L’ascolto e penso: hai solo un piccolo mondo che gravita attorno a tua madre Camilla e al ricordo di tuo papà? Non è possibile.
Lei, intanto, sta continuando a parlare. Non sbadiglia, nessun cenno di stanchezza.
Si è tolta solo la cuffia, fa caldo adesso. Che belli i tuoi capelli un po’ mossi, che bello il tuo viso senza trucco…
«Però non va bene Romolo, adesso dimmi di te… no, se hai un peso e non ne vuoi parlare mi sta bene, ma… non so dove vivi, non so che lavoro fai, non so niente di te.»
«Sono pugliese, non ho moglie, figli, vivo a Milano, insegno in una scuola, o meglio insegnavo… Ma questo è un tasto dolente. Nei prossimi giorni mi trasferirò in Valsesia, conosci la Valsesia? Varallo, il Monte Rosa, la storia del popolo Walser, hai mai sentito parlare dei Walser?»
«Perché ti piace così tanto la Valsesia?» mi aveva chiesto Annetta.
«Forse perché mi piace la neve.»
«A me invece piace la primavera, a te no?»
«Amo la primavera e non vedo l’ora che arrivi, così come amo i giorni e le notti insonni di gran caldo d’agosto. Ma la neve, la neve di notte, la neve al risveglio, la neve sui tetti, sugli alberi… la neve insomma ha un fascino tutto suo, solo suo, unico… capisci Annetta?»
«Capisci Nora?»
«Capisco… ma tu… tu da cosa stai fuggendo? Scusa, non volevo…»
«Hai ragione Nora, sto fuggendo e voglio cominciare un’altra vita.»
«Anche tu?»

Quell’“Anche tu?” aveva un significato preciso, ma io, sbadato, non ci feci caso.

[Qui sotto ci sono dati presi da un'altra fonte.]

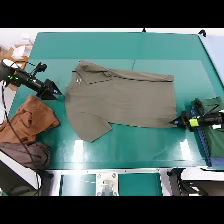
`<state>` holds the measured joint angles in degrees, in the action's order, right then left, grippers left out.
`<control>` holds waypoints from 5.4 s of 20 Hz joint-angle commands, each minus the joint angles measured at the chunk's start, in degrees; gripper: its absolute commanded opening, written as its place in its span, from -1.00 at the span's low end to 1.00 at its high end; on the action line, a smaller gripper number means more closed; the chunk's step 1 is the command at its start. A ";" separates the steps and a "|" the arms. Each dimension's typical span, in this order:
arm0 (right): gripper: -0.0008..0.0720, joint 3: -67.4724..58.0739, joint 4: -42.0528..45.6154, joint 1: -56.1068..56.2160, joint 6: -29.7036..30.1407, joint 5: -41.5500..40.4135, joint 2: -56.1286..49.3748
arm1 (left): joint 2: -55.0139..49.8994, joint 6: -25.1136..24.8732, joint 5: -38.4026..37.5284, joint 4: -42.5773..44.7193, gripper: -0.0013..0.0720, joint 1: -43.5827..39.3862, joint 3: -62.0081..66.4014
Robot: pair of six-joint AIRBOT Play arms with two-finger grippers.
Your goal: Fold the shirts.
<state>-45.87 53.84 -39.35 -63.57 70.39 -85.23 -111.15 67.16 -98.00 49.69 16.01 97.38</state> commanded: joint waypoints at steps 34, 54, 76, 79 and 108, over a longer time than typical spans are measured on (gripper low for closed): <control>-0.94 -8.15 0.37 -2.16 0.17 0.50 0.44 | 25.49 7.61 34.80 5.70 0.42 -14.60 -45.70; -0.94 -8.17 -2.51 -2.19 -0.48 2.95 2.08 | 26.51 -1.49 38.42 -10.27 -0.90 -12.00 -48.68; -0.94 -58.01 -29.20 -8.35 -3.98 -2.21 41.00 | 59.95 2.99 26.16 -2.05 -0.89 -10.08 26.14; -0.94 -49.11 -28.70 -6.12 -3.82 -1.88 40.39 | 59.17 3.04 25.92 -2.10 -0.89 -10.08 14.27; -0.94 -38.14 -11.06 10.95 -3.98 0.96 -15.15 | 7.87 3.32 25.97 4.70 -0.89 -12.92 0.70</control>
<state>-83.48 34.89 -27.90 -65.78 63.96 -100.09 -103.13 66.00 -61.25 46.33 3.05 97.86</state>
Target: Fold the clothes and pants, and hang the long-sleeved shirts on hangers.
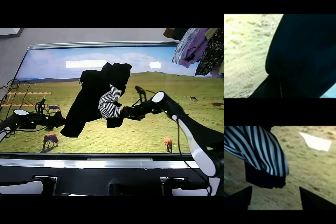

«Ah, dimenticavo; ho trentasei anni» dico. Mi sento in graticola: non voglio parlarle di me, parlare di me significava pensare a Milano e ad Annetta.
«Ma pensa, sono più vecchia di te.»
Scopro che dietro a quel visino da ragazzina c’è una donna: Nora ha appena compiuto trentasette anni, ha nove mesi più di me.
«Te ne davo ventotto, massimo ventinove…» le dico, e sono sincero.
Arrivò il quinto e ultimo pensiero: adesso ti bacio.
«Anche io sto per cambiare vita» sussurra, abbassando gli occhi. Ma poi la rialza. Il suo viso, adesso, è un volto fiero.
«Tra un mese diventerò una suora dell’ordine benedettino. Andrò a vivere nel monastero dell’isola di San Giulio.»
Mi manca il fiato, «Ah, ho capito» dico. Poi devo avere aggiunto altro, parole inutili che non mi importa di ricordare.
«Ah ho capito» è l’ultima frase di un film con un finale che non ti aspetti.

Quando mi stesi sul letto erano quasi le due. Annetta, adesso, era un pensiero che si era fatto da parte, in un angolo della stanza, silenzioso. Al posto suo c’erano Nora e una frase non detta.
Non riuscii a prendere sonno, guardavo la porta. Nora era così vicina. Mi alzai, uscii dalla stanza e mi diressi verso la sua. Non bussai, rimasi lì per un po’, indeciso.
La sveglio con un colpo di tosse, con un urlo?
Avrei voluto, invece tornai nella mia camera, sconfitto.